##### Records shown

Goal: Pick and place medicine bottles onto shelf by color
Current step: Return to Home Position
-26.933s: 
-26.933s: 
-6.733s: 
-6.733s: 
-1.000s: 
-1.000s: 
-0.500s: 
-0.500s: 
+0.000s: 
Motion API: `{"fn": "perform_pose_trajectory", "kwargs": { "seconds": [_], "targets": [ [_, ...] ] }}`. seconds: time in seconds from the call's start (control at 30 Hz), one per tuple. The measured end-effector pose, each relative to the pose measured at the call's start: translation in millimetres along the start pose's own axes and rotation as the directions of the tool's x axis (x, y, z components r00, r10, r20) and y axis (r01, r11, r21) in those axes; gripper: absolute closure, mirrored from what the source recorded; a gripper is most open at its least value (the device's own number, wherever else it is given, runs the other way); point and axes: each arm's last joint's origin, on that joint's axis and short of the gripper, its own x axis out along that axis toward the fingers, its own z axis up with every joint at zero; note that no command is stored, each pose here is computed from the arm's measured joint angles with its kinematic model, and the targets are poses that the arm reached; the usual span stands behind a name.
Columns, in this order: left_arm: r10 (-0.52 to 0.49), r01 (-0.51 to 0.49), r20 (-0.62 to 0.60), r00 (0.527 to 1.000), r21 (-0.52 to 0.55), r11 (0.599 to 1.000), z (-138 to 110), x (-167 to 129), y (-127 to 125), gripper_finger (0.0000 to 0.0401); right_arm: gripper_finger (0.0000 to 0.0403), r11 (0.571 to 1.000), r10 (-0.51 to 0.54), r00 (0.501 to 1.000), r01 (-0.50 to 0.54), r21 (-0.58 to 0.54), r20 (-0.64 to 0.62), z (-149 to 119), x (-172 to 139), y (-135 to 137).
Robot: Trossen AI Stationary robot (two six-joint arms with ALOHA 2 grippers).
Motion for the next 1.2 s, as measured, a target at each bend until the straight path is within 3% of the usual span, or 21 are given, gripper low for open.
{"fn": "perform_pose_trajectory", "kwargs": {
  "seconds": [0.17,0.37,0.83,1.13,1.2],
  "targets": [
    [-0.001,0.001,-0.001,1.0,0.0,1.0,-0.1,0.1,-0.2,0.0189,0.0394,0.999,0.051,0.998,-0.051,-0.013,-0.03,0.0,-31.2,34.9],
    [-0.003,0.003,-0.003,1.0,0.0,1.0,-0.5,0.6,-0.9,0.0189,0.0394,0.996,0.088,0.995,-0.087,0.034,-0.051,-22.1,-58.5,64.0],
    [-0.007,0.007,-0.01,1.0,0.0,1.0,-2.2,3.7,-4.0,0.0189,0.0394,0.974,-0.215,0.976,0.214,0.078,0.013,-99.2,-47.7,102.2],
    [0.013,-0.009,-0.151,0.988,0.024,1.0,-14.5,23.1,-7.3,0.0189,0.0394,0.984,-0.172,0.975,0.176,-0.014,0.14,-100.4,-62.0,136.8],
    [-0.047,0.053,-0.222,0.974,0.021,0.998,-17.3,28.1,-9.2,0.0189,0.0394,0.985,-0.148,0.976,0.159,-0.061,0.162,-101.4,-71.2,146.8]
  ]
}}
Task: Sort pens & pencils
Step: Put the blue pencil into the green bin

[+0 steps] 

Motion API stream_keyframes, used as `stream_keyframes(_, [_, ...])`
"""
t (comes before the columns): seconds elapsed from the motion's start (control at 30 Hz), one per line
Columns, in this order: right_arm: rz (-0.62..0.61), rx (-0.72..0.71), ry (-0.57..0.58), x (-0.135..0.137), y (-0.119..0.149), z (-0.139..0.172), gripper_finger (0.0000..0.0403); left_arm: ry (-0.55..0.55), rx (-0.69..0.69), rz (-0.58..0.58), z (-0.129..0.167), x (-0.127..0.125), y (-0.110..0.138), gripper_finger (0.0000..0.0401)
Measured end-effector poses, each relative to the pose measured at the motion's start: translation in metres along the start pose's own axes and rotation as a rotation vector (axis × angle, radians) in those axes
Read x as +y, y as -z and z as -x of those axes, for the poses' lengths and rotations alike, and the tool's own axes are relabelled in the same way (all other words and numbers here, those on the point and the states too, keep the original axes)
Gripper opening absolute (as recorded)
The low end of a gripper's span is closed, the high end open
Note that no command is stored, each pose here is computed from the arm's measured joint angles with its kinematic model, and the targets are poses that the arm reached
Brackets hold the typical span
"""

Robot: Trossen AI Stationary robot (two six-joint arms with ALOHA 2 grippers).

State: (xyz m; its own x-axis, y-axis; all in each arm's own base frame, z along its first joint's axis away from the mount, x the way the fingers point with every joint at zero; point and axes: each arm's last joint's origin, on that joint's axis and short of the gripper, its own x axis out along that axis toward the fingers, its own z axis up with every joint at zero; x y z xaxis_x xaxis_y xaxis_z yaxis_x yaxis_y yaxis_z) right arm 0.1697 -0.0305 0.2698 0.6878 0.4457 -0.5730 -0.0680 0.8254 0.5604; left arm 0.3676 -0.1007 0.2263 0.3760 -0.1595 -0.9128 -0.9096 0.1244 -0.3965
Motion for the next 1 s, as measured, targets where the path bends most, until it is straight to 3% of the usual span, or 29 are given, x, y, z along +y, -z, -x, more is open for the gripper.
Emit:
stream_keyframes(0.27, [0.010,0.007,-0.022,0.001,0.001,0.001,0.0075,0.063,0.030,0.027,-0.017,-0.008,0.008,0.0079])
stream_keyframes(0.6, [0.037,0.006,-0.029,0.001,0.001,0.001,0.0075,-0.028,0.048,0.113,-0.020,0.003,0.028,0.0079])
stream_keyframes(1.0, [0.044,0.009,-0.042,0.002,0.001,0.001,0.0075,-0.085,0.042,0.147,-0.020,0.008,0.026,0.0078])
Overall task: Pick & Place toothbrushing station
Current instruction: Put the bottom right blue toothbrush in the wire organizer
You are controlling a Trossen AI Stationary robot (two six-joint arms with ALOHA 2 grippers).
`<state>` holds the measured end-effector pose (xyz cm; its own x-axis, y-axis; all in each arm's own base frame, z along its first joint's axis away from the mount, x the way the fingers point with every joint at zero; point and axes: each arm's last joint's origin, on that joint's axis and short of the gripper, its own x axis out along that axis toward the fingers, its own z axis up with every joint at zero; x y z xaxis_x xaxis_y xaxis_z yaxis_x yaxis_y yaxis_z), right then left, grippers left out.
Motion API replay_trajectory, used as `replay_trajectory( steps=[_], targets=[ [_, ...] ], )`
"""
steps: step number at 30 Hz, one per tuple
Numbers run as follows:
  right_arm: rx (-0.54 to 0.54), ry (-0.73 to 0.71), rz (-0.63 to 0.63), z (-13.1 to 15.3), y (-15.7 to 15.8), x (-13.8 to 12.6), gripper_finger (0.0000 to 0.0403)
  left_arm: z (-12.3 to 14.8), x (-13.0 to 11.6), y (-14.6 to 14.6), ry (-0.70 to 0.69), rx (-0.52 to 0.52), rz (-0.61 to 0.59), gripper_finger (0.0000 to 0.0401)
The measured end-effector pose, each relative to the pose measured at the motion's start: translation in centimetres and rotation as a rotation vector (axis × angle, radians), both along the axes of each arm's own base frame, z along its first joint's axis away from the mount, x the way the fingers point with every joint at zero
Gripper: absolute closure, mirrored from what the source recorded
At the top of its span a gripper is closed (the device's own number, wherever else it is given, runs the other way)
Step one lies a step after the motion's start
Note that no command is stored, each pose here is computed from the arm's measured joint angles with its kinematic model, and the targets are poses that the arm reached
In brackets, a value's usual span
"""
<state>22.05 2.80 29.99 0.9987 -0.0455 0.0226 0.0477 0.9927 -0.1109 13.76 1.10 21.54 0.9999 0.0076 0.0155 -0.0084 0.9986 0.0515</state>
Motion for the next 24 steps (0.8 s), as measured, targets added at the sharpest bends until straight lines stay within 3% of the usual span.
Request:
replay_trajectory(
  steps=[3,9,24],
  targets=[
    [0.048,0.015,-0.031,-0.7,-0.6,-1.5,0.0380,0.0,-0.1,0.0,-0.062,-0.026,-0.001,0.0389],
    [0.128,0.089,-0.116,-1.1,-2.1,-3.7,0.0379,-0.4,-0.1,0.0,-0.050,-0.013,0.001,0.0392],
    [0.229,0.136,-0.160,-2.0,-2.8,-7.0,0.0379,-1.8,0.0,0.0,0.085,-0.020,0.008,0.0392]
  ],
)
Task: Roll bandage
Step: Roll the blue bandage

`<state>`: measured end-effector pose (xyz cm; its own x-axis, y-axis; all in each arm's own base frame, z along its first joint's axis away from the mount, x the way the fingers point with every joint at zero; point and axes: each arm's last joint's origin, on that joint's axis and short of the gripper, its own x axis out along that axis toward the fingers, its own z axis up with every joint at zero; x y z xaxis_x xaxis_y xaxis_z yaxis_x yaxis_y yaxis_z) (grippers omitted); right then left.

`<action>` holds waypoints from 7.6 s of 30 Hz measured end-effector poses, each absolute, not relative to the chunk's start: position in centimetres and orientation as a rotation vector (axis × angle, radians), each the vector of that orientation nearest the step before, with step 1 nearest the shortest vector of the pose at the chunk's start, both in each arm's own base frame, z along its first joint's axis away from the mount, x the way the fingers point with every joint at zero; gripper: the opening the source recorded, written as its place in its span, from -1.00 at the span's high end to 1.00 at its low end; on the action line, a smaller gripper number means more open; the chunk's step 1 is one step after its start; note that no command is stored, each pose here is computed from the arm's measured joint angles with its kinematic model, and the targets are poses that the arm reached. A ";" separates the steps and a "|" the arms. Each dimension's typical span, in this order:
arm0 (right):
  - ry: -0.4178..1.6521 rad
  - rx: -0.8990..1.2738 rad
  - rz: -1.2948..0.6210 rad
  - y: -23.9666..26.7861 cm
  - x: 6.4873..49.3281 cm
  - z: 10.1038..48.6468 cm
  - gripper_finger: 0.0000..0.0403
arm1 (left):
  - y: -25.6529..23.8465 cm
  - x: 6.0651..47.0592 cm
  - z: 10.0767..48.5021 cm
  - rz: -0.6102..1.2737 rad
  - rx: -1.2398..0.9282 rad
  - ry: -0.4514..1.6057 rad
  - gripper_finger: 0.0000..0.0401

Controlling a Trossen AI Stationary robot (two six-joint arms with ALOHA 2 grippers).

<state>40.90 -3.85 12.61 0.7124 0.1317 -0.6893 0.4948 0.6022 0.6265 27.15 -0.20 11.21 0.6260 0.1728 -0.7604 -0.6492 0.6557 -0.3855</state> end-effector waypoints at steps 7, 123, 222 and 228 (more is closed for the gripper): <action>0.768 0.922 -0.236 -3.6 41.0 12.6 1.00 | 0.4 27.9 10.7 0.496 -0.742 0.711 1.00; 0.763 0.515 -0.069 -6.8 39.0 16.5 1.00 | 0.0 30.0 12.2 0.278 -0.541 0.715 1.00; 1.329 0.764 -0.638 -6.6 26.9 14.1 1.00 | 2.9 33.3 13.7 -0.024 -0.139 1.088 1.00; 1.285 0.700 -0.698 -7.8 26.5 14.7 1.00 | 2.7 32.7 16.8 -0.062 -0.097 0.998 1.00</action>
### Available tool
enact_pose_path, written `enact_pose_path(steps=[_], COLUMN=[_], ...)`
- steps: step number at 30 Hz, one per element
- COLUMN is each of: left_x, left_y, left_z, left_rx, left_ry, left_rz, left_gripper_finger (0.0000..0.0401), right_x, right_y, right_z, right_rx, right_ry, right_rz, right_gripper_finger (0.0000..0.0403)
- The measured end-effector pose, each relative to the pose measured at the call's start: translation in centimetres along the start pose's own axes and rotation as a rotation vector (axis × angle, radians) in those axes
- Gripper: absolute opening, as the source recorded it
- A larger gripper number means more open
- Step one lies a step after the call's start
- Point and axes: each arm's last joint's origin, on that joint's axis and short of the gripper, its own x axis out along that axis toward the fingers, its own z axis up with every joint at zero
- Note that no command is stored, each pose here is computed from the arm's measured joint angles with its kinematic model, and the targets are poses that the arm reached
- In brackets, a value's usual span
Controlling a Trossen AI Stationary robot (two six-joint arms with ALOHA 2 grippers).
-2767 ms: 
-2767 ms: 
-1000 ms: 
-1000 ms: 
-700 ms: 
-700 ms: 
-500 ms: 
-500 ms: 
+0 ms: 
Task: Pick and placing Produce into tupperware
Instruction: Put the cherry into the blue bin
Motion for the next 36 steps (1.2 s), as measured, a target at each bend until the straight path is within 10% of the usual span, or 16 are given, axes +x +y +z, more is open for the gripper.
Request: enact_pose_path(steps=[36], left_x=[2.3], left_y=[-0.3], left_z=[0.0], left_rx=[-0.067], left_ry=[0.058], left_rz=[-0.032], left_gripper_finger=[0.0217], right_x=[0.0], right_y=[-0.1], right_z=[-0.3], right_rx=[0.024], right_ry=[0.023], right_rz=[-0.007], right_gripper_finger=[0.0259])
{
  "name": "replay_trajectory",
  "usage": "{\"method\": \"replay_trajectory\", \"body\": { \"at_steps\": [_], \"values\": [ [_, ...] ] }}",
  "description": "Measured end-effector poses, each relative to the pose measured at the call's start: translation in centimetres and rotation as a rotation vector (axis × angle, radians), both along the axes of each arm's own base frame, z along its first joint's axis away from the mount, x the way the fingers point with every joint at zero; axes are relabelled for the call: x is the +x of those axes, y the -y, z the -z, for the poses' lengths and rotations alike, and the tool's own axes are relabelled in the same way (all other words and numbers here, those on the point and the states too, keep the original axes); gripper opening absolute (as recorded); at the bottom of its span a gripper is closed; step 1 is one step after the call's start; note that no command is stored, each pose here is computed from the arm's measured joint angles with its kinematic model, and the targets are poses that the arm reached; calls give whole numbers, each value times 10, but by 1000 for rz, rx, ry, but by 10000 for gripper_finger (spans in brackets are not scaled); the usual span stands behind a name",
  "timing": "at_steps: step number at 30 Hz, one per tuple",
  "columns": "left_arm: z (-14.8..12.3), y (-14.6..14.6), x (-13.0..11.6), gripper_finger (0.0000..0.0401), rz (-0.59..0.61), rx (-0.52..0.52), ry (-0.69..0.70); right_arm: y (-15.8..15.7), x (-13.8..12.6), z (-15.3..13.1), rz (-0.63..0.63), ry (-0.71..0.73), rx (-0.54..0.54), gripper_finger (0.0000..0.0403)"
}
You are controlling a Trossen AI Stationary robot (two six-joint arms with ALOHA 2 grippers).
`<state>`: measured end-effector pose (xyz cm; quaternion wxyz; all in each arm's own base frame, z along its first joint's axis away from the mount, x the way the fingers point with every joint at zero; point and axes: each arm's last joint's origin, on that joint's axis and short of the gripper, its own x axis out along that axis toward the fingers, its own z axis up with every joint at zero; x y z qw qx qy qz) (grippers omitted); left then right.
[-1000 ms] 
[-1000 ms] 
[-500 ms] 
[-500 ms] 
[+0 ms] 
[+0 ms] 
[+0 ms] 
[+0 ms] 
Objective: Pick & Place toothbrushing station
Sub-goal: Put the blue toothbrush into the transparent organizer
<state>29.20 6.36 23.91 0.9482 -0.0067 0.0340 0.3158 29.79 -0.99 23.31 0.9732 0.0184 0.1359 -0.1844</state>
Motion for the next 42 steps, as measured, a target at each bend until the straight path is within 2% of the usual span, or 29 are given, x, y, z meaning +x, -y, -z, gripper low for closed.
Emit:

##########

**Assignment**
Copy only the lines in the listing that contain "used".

**Answer box**
Motion API stream_keyframes, used as `stream_keyframes(_, [_, ...])`
Motion API replay_trajectory, used as `replay_trajectory( steps=[_], targets=[ [_, ...] ], )`

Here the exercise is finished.